→ **PROBLEM TO SOLVE**
In the records below, find the line holding "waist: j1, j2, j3" and the line holding "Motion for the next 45". Set down both, with every line between them, exactly.

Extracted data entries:
>>

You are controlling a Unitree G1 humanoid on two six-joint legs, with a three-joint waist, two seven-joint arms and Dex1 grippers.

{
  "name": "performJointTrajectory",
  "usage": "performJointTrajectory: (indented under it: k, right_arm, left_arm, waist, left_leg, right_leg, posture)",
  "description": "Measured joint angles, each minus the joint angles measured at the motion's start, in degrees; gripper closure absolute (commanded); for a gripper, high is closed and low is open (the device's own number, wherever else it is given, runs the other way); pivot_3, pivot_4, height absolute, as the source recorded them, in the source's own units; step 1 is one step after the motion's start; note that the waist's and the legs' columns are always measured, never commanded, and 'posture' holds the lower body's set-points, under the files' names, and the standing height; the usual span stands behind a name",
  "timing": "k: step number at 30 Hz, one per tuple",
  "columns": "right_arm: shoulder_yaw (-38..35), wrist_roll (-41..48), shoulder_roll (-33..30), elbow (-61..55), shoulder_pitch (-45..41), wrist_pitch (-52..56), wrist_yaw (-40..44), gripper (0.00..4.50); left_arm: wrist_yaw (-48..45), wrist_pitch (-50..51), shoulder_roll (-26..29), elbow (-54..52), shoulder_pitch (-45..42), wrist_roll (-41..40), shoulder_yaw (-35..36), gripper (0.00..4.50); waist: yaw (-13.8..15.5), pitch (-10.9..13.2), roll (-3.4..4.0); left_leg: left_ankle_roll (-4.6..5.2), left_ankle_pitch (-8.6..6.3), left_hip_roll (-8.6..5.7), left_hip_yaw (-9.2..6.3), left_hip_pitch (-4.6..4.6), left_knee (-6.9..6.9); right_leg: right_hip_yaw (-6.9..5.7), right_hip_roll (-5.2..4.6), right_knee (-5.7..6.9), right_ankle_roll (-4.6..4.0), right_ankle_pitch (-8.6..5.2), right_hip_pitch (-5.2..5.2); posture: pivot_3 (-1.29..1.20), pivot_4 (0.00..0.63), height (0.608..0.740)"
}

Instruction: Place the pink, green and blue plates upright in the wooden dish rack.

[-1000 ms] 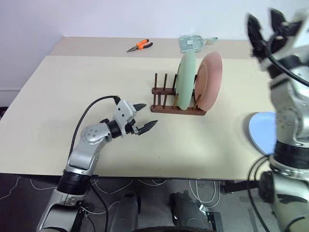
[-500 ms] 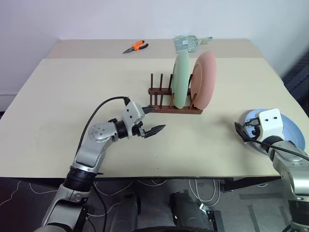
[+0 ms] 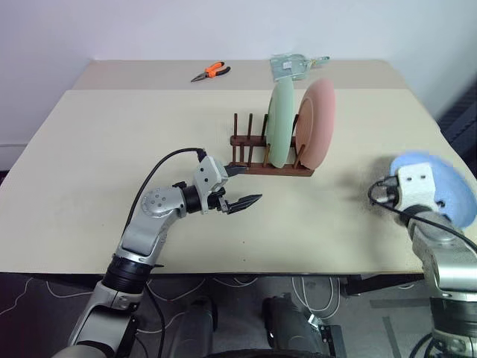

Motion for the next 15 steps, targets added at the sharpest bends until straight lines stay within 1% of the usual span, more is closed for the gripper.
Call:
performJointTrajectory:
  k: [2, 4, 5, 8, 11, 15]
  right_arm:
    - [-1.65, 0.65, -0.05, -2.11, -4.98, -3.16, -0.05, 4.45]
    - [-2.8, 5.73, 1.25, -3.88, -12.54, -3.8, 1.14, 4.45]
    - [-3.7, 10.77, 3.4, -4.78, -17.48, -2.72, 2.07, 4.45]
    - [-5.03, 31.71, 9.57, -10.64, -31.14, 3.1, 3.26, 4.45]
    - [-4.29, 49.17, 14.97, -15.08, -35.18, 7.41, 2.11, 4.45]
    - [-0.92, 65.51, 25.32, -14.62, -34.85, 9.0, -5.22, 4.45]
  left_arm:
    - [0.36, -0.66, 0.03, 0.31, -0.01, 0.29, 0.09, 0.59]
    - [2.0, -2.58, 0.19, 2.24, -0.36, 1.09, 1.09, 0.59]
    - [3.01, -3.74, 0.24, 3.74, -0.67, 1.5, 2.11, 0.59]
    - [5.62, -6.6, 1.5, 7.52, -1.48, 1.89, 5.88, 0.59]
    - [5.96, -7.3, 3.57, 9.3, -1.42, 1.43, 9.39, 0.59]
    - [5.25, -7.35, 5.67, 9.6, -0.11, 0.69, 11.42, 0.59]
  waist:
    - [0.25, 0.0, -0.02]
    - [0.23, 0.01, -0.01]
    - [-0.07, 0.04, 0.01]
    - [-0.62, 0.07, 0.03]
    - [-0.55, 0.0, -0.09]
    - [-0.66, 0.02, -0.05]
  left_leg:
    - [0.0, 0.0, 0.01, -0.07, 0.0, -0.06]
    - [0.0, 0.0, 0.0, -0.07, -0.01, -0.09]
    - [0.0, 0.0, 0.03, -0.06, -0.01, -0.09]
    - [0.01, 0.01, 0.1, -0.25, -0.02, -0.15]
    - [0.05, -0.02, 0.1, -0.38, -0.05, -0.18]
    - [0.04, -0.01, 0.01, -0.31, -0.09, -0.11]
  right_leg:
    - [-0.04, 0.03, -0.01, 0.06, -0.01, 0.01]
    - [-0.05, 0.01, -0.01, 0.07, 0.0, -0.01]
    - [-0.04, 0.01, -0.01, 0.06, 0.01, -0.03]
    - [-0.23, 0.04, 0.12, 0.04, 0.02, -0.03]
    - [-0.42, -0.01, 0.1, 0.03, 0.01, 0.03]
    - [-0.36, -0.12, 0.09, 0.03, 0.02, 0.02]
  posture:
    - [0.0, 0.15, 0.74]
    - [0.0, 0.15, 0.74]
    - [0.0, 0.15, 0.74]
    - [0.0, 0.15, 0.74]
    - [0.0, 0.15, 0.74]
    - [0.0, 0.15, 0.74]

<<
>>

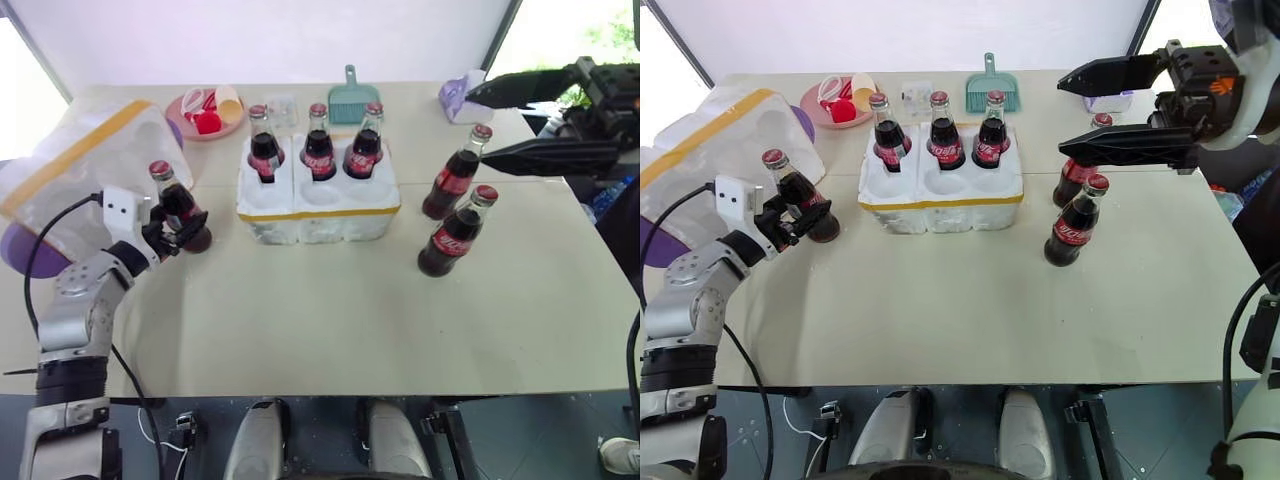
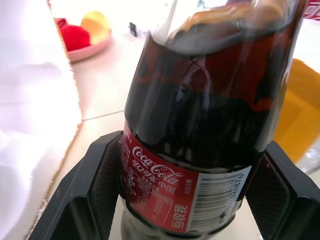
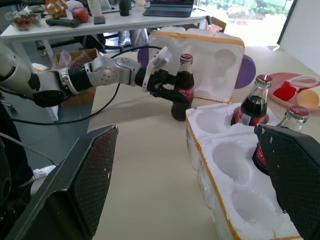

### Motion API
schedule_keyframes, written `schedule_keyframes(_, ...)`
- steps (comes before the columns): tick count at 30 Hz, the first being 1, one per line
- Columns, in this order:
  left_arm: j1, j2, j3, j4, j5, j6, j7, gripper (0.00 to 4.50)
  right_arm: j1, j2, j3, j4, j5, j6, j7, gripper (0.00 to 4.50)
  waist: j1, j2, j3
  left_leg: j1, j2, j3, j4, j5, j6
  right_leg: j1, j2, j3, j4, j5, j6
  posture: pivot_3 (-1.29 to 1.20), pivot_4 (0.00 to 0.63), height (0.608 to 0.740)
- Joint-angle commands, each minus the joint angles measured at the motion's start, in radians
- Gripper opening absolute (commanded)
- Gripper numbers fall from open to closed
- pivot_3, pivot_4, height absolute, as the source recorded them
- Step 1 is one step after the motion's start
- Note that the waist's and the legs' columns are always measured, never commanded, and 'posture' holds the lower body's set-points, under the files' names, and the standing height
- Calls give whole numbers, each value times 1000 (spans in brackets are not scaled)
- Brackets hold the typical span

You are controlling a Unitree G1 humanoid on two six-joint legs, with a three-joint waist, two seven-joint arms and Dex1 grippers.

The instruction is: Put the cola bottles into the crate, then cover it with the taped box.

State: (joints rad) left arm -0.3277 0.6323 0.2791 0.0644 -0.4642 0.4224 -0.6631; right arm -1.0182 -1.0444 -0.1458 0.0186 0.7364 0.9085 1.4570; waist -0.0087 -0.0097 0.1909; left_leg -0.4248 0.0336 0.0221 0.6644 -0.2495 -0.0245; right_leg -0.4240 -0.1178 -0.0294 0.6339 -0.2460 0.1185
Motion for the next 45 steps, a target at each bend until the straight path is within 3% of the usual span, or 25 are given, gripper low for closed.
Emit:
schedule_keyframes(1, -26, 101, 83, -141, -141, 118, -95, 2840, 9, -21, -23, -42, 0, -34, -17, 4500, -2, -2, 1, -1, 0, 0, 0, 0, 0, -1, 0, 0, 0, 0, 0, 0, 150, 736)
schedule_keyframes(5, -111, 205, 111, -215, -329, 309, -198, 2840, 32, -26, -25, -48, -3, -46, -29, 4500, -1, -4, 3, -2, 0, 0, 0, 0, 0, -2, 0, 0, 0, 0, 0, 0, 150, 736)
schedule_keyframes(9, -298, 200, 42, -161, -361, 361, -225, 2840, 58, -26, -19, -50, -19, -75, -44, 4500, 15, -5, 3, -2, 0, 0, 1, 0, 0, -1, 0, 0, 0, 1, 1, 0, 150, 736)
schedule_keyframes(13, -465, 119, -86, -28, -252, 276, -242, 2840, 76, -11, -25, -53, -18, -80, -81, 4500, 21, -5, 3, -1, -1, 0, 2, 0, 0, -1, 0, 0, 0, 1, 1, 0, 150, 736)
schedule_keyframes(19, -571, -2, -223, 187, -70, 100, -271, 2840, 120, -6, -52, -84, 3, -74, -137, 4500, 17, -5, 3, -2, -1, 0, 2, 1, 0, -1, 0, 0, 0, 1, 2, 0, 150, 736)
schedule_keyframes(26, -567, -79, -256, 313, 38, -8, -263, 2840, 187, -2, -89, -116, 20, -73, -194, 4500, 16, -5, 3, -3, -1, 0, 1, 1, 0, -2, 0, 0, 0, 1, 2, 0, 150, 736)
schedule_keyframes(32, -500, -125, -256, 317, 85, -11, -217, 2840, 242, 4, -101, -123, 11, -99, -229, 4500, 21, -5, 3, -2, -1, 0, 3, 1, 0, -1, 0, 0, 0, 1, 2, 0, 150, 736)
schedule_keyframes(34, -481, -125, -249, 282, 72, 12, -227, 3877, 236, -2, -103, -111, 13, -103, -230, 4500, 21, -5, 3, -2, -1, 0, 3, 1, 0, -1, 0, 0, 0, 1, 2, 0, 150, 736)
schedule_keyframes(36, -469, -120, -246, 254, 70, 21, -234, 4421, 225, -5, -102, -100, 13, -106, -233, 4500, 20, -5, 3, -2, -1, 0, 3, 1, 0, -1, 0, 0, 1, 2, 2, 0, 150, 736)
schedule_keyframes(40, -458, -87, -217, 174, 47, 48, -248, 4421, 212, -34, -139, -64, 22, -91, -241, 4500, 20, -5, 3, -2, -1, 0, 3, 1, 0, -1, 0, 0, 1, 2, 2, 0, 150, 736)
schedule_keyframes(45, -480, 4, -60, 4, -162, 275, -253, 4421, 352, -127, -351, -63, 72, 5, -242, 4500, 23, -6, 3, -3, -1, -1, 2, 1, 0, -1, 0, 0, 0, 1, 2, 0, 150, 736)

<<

→ **RESPONSE TO THIS EXERCISE**
  waist: j1, j2, j3
  left_leg: j1, j2, j3, j4, j5, j6
  right_leg: j1, j2, j3, j4, j5, j6
  posture: pivot_3 (-1.29 to 1.20), pivot_4 (0.00 to 0.63), height (0.608 to 0.740)
- Joint-angle commands, each minus the joint angles measured at the motion's start, in radians
- Gripper opening absolute (commanded)
- Gripper numbers fall from open to closed
- pivot_3, pivot_4, height absolute, as the source recorded them
- Step 1 is one step after the motion's start
- Note that the waist's and the legs' columns are always measured, never commanded, and 'posture' holds the lower body's set-points, under the files' names, and the standing height
- Calls give whole numbers, each value times 1000 (spans in brackets are not scaled)
- Brackets hold the typical span

You are controlling a Unitree G1 humanoid on two six-joint legs, with a three-joint waist, two seven-joint arms and Dex1 grippers.

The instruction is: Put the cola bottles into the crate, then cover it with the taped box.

State: (joints rad) left arm -0.3277 0.6323 0.2791 0.0644 -0.4642 0.4224 -0.6631; right arm -1.0182 -1.0444 -0.1458 0.0186 0.7364 0.9085 1.4570; waist -0.0087 -0.0097 0.1909; left_leg -0.4248 0.0336 0.0221 0.6644 -0.2495 -0.0245; right_leg -0.4240 -0.1178 -0.0294 0.6339 -0.2460 0.1185
Motion for the next 45 steps, a target at each bend until the straight path is within 3% of the usual span, or 25 are given, gripper low for closed.

The response is now done.